Our Response to the Government’s Social Mobility Action Plan
We welcome the Government’s creation of an action plan for improving social mobility through education and would like to see it supported through comparable initiatives in other Departments to ensure a joined-up, concerted and collaborative approach to drive forward change.
We support the primary ambitions to ensure that all children and young people have access to high quality teaching and learning, regardless of where they live. Many of the proposals are ones that we, along with a host of other experts, have been calling for – and for a considerable length of time. For instance, the need to increase the focus on technical education which has been overlooked for too long; the importance of adopting an evidence-based approach and learning from what ‘works’; and the value of continued professional development for teachers.
We also have some reservations about aspects of the plan:
- While we fully support a place-based approach to developing educational policy, and ensuring resources are more fairly distributed across the UK, we challenge some of the assumptions underlying the overarching ambition: ‘no community left behind’. In particular, we are uneasy with the way it presumes that London is the model against which all other places are defined. It is, of course, vital to work towards a more even distribution of funding and resources, and to target areas that are socio-economically deprived to promote economic growth. But it is equally important to recognise the distinct cultures and priorities of particular localities which inform educational delivery and participation. Places ‘other’ to London need to be conceived more positively and be granted greater levels of agency.
- In focusing on challenging areas – in terms of targeting funding, resources, and strategies – there is a risk of overlooking the poor progress made by disadvantaged pupils in more affluent areas. Place matters and shapes the barriers faced by children and young people and it can intensify the experience of socio-economic disadvantage. All schools that have a considerable gap in attainment, based on background, need additional support to effect change, regardless of whether they are in a challenging or affluent area.

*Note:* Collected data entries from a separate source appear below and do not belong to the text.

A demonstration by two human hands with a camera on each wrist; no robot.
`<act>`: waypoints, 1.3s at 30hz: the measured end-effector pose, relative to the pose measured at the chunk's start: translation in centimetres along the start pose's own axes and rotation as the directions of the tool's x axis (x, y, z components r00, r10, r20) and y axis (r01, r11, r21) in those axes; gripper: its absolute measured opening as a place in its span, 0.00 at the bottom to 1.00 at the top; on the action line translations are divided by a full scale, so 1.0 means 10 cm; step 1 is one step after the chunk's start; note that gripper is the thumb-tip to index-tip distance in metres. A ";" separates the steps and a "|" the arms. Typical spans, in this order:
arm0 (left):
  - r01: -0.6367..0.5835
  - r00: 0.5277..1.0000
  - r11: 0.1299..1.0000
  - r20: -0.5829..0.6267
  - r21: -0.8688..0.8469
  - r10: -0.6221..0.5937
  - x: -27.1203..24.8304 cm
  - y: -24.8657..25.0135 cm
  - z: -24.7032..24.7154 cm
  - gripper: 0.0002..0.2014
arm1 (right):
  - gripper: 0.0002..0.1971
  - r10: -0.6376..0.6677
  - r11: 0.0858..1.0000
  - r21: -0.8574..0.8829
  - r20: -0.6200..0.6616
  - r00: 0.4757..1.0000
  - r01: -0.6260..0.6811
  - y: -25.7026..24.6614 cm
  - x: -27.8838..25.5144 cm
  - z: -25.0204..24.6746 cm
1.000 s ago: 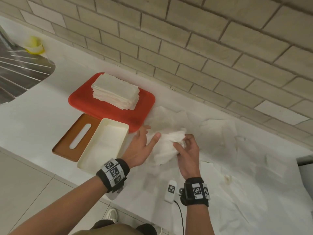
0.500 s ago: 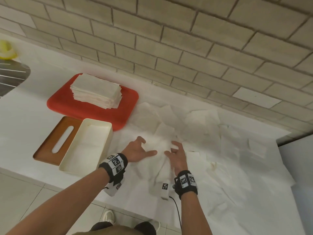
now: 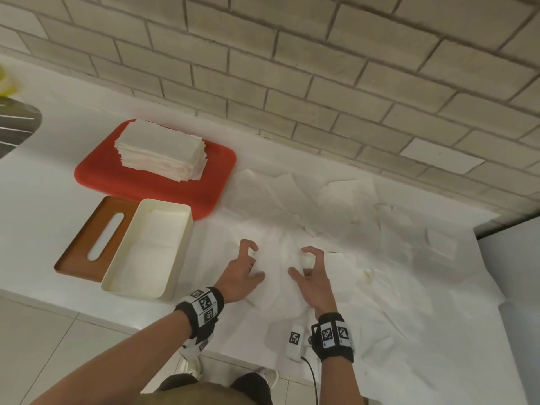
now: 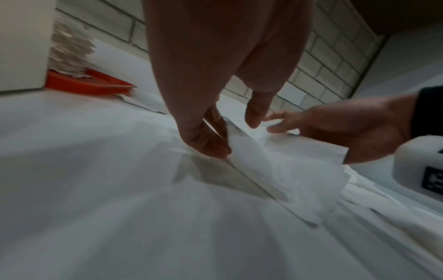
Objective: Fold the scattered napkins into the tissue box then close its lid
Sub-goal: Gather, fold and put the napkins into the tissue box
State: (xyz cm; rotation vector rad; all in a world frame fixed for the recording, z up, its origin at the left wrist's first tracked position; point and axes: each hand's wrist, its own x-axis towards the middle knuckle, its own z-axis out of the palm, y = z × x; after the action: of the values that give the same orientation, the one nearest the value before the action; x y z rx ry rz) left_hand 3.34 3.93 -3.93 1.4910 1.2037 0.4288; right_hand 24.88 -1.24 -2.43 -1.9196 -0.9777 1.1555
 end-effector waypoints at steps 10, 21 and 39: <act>0.007 1.000 0.976 0.022 -0.218 -0.002 -0.22 0.09 0.16 0.06 | 0.14 0.019 0.999 0.051 -0.121 0.993 -0.013 0.04 -0.10 0.32; -0.103 0.971 0.842 -0.239 -0.529 -0.031 -0.41 0.41 -0.42 0.21 | 0.13 -0.266 0.802 0.581 0.141 0.954 0.138 -0.70 -0.50 0.45; -0.121 0.771 0.987 -0.636 -0.106 0.026 -0.97 0.05 -1.83 0.14 | 0.19 -0.228 0.914 0.374 0.162 0.960 0.154 -1.28 -0.64 1.69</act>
State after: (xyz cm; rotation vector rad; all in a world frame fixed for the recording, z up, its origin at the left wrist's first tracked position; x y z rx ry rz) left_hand -15.00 5.25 5.60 1.3033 1.5961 1.1205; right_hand 4.18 2.30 4.54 -1.4052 -0.9597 1.3278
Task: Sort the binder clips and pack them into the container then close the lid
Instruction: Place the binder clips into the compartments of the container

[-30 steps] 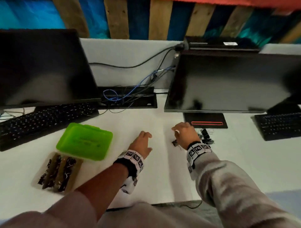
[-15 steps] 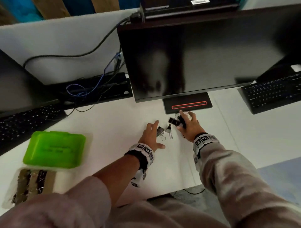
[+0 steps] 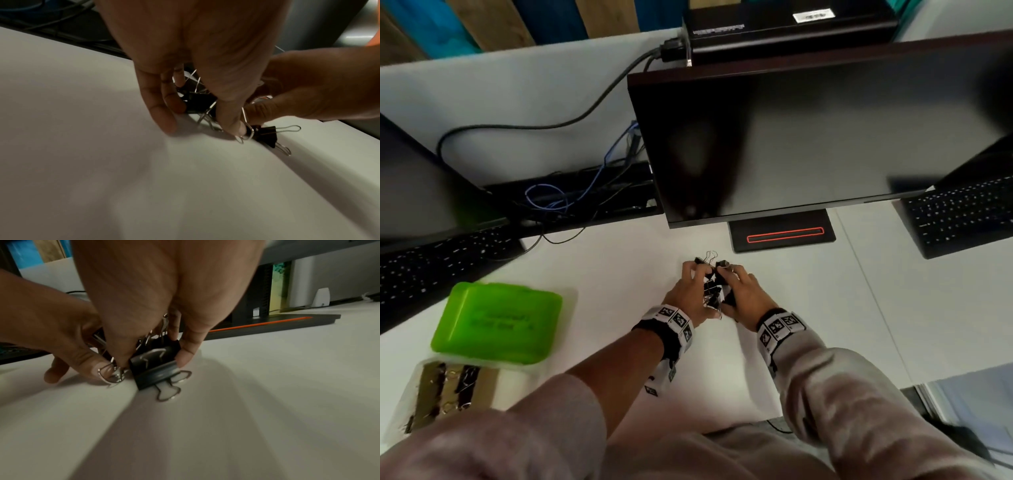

- Too much emphasis is given to creating equality of opportunity rather than equality of outcomes because, without systemic change, too many children and young people are unable to realise the outcomes of the opportunities that they may have secured. For instance, they may have attended a strong school and secured high attainment, but they may still face barriers in securing a graduate job because of the way background determines the recruitment process.
How we are working to improve social mobility:–
- Improving understanding of the way in which place shapes educational outcomes, particularly with regard to young people living in geographical isolated places. We need to better understand the way that place – in terms of its culture, topography, opportunities, and attachments – informs the decision-making of young people.
- Working with higher education institutions to ensure more equal graduate outcomes. We are looking beyond issues around access to better understand the barriers facing student success.
- Working with employers to reform their practices to remove obstacles to accessing graduate jobs and ensuring fair progression.
- Promoting dialogue and exchange between sectors (schools, higher education, charities, and employers) to ensure joined-up thinking and solutions to inform the whole student pipeline.